Directions for this task. Your task is to copy all of the data exactly.

Provided data.

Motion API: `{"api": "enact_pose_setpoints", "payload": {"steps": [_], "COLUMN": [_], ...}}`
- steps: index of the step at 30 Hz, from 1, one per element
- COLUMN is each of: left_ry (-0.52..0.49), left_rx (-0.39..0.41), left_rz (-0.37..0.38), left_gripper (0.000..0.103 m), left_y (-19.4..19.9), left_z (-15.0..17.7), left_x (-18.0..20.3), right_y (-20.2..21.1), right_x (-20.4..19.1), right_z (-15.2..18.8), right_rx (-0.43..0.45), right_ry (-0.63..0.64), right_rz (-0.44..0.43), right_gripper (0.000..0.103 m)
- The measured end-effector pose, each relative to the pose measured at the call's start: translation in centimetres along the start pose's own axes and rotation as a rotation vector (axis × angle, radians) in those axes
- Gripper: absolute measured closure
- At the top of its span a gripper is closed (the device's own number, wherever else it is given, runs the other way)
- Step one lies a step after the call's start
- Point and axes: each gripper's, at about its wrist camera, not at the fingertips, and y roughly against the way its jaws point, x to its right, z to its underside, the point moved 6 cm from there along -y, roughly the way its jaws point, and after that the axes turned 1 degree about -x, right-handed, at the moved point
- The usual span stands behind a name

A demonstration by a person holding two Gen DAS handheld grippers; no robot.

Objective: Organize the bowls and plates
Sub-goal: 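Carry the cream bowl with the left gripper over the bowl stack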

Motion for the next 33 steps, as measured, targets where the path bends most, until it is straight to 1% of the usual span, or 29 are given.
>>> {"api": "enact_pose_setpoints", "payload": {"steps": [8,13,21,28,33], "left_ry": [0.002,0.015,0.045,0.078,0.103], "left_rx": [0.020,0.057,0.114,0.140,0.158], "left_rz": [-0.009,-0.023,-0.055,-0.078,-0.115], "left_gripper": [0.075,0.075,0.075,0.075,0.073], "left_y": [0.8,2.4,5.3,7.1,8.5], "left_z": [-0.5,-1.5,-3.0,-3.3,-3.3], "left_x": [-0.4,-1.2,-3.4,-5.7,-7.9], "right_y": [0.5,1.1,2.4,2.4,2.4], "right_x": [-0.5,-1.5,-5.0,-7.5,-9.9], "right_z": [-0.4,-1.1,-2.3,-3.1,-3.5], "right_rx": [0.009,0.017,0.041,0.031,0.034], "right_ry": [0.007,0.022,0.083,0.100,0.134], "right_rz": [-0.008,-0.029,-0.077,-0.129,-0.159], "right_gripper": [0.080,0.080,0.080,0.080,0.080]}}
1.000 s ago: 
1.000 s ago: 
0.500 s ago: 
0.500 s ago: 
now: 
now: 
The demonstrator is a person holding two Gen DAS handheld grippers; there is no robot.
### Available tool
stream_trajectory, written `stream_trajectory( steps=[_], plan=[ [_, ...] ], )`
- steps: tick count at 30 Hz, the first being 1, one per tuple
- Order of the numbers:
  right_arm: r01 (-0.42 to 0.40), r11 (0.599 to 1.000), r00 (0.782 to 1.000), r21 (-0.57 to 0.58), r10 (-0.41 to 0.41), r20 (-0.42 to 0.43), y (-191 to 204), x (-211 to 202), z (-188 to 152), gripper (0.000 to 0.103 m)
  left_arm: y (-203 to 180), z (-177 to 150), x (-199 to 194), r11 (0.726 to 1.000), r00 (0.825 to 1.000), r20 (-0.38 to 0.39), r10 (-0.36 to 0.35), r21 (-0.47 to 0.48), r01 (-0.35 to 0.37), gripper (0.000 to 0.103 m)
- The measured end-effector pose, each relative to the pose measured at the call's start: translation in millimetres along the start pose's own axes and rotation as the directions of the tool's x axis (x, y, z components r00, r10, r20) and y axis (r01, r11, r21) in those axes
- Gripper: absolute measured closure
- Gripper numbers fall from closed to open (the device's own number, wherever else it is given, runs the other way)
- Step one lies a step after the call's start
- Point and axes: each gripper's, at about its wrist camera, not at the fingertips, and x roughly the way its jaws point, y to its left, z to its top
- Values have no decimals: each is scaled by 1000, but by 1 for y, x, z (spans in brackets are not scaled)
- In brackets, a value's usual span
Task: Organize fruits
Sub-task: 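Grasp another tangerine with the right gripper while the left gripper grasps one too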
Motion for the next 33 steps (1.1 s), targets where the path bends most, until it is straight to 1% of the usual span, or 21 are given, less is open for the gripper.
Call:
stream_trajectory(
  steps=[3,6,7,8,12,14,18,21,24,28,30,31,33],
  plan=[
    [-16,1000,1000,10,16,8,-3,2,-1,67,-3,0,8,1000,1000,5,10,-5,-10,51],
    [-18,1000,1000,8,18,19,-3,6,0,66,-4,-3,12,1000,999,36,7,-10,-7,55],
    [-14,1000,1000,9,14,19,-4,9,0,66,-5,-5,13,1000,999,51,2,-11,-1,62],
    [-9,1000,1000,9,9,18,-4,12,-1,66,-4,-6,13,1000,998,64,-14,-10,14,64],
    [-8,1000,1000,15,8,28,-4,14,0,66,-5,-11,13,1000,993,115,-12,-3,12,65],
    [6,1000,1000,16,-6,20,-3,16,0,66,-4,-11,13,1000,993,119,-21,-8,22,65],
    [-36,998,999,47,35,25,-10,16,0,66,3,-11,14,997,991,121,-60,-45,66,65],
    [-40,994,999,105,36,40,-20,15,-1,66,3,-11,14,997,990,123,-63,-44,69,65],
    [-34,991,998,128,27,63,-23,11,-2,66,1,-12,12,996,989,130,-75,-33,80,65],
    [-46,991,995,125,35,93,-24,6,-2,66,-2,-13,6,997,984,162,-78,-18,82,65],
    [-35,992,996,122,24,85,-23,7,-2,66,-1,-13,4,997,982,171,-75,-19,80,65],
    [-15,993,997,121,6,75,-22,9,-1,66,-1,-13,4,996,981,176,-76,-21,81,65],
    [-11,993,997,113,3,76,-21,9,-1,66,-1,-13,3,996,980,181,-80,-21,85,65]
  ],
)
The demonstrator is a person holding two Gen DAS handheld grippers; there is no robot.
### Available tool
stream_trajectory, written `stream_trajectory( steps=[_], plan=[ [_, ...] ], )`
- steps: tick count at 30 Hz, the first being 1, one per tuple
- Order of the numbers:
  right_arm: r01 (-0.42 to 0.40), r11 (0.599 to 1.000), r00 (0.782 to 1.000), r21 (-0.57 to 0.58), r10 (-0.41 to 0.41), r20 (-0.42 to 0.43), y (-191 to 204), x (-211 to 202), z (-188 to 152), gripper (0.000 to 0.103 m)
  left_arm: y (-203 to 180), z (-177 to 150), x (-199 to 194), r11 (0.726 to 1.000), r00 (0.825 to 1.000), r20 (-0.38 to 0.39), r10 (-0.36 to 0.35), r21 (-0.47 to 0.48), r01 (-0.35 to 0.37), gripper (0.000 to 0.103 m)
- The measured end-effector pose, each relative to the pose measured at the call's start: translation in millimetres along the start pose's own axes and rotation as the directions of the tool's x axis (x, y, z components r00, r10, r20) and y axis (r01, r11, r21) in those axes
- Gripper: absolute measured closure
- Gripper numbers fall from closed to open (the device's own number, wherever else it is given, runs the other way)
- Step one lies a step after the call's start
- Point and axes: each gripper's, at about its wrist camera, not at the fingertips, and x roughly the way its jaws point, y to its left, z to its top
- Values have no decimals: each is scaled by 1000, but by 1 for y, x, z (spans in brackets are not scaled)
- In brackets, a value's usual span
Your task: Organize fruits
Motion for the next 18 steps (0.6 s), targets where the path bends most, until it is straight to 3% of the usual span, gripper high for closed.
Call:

Solution for this exercise.
Motion API: `{"api": "enact_pose_setpoints", "payload": {"steps": [_], "COLUMN": [_], ...}}`
- steps: index of the step at 30 Hz, from 1, one per element
- COLUMN is each of: left_ry (-0.52..0.49), left_rx (-0.39..0.41), left_rz (-0.37..0.38), left_gripper (0.000..0.103 m), left_y (-19.4..19.9), left_z (-15.0..17.7), left_x (-18.0..20.3), right_y (-20.2..21.1), right_x (-20.4..19.1), right_z (-15.2..18.8), right_rx (-0.43..0.45), right_ry (-0.63..0.64), right_rz (-0.44..0.43), right_gripper (0.000..0.103 m)
- The measured end-effector pose, each relative to the pose measured at the call's start: translation in centimetres along the start pose's own axes and rotation as a rotation vector (axis × angle, radians) in those axes
- Gripper: absolute measured closure
- At the top of its span a gripper is closed (the device's own number, wherever else it is given, runs the other way)
- Step one lies a step after the call's start
- Point and axes: each gripper's, at about its wrist camera, not at the fingertips, and y roughly against the way its jaws point, x to its right, z to its underside, the point moved 6 cm from there along -y, roughly the way its jaws point, and after that the axes turned 1 degree about -x, right-handed, at the moved point
- The usual span stands behind a name

A demonstration by a person holding two Gen DAS handheld grippers; no robot.

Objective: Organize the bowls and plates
Sub-goal: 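Carry the cream bowl with the left gripper over the bowl stack
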
Motion for the next 33 steps, as measured, targets where the path bends most, until it is straight to 1% of the usual span, or 29 are given.
>>> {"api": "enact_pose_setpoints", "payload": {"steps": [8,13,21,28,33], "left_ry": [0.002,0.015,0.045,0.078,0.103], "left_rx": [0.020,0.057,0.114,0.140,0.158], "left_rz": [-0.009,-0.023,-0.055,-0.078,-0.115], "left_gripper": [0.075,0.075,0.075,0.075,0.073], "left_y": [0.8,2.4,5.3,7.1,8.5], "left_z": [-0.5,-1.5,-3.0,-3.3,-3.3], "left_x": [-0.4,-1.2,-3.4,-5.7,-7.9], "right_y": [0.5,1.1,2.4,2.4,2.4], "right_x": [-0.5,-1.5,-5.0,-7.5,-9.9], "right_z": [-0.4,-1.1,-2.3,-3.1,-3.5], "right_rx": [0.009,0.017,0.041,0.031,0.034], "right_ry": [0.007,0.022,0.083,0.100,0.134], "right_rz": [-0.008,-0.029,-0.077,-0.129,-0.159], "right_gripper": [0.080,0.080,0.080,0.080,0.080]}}
1.000 s ago: 
1.000 s ago: 
0.500 s ago: 
0.500 s ago: 
now: 
now: 
The demonstrator is a person holding two Gen DAS handheld grippers; there is no robot.
### Available tool
stream_trajectory, written `stream_trajectory( steps=[_], plan=[ [_, ...] ], )`
- steps: tick count at 30 Hz, the first being 1, one per tuple
- Order of the numbers:
  right_arm: r01 (-0.42 to 0.40), r11 (0.599 to 1.000), r00 (0.782 to 1.000), r21 (-0.57 to 0.58), r10 (-0.41 to 0.41), r20 (-0.42 to 0.43), y (-191 to 204), x (-211 to 202), z (-188 to 152), gripper (0.000 to 0.103 m)
  left_arm: y (-203 to 180), z (-177 to 150), x (-199 to 194), r11 (0.726 to 1.000), r00 (0.825 to 1.000), r20 (-0.38 to 0.39), r10 (-0.36 to 0.35), r21 (-0.47 to 0.48), r01 (-0.35 to 0.37), gripper (0.000 to 0.103 m)
- The measured end-effector pose, each relative to the pose measured at the call's start: translation in millimetres along the start pose's own axes and rotation as the directions of the tool's x axis (x, y, z components r00, r10, r20) and y axis (r01, r11, r21) in those axes
- Gripper: absolute measured closure
- Gripper numbers fall from closed to open (the device's own number, wherever else it is given, runs the other way)
- Step one lies a step after the call's start
- Point and axes: each gripper's, at about its wrist camera, not at the fingertips, and x roughly the way its jaws point, y to its left, z to its top
- Values have no decimals: each is scaled by 1000, but by 1 for y, x, z (spans in brackets are not scaled)
- In brackets, a value's usual span
Task: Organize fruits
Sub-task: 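Grasp another tangerine with the right gripper while the left gripper grasps one too
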Motion for the next 33 steps (1.1 s), targets where the path bends most, until it is straight to 1% of the usual span, or 21 are given, less is open for the gripper.
Call:
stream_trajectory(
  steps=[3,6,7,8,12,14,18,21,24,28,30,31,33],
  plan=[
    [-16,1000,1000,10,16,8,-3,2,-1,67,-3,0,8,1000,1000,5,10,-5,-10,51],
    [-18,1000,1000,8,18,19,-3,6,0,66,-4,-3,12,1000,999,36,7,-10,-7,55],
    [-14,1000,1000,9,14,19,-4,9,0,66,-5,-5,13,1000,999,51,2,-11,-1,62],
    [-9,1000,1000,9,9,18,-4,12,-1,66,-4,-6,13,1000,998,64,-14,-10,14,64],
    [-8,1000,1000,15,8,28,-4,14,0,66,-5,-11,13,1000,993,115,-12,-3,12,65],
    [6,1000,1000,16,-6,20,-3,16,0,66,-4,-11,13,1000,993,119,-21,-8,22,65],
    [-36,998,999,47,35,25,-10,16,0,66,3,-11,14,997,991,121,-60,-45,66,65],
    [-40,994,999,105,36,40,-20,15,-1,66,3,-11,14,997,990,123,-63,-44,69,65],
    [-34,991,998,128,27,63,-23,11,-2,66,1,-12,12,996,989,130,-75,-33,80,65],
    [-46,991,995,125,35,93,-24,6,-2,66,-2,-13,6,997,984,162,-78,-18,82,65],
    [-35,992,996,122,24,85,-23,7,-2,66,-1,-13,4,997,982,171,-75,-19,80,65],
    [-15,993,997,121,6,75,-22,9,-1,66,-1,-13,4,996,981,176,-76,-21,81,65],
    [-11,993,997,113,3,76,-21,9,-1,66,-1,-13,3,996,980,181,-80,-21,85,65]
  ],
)
The demonstrator is a person holding two Gen DAS handheld grippers; there is no robot.
### Available tool
stream_trajectory, written `stream_trajectory( steps=[_], plan=[ [_, ...] ], )`
- steps: tick count at 30 Hz, the first being 1, one per tuple
- Order of the numbers:
  right_arm: r01 (-0.42 to 0.40), r11 (0.599 to 1.000), r00 (0.782 to 1.000), r21 (-0.57 to 0.58), r10 (-0.41 to 0.41), r20 (-0.42 to 0.43), y (-191 to 204), x (-211 to 202), z (-188 to 152), gripper (0.000 to 0.103 m)
  left_arm: y (-203 to 180), z (-177 to 150), x (-199 to 194), r11 (0.726 to 1.000), r00 (0.825 to 1.000), r20 (-0.38 to 0.39), r10 (-0.36 to 0.35), r21 (-0.47 to 0.48), r01 (-0.35 to 0.37), gripper (0.000 to 0.103 m)
- The measured end-effector pose, each relative to the pose measured at the call's start: translation in millimetres along the start pose's own axes and rotation as the directions of the tool's x axis (x, y, z components r00, r10, r20) and y axis (r01, r11, r21) in those axes
- Gripper: absolute measured closure
- Gripper numbers fall from closed to open (the device's own number, wherever else it is given, runs the other way)
- Step one lies a step after the call's start
- Point and axes: each gripper's, at about its wrist camera, not at the fingertips, and x roughly the way its jaws point, y to its left, z to its top
- Values have no decimals: each is scaled by 1000, but by 1 for y, x, z (spans in brackets are not scaled)
- In brackets, a value's usual span
Your task: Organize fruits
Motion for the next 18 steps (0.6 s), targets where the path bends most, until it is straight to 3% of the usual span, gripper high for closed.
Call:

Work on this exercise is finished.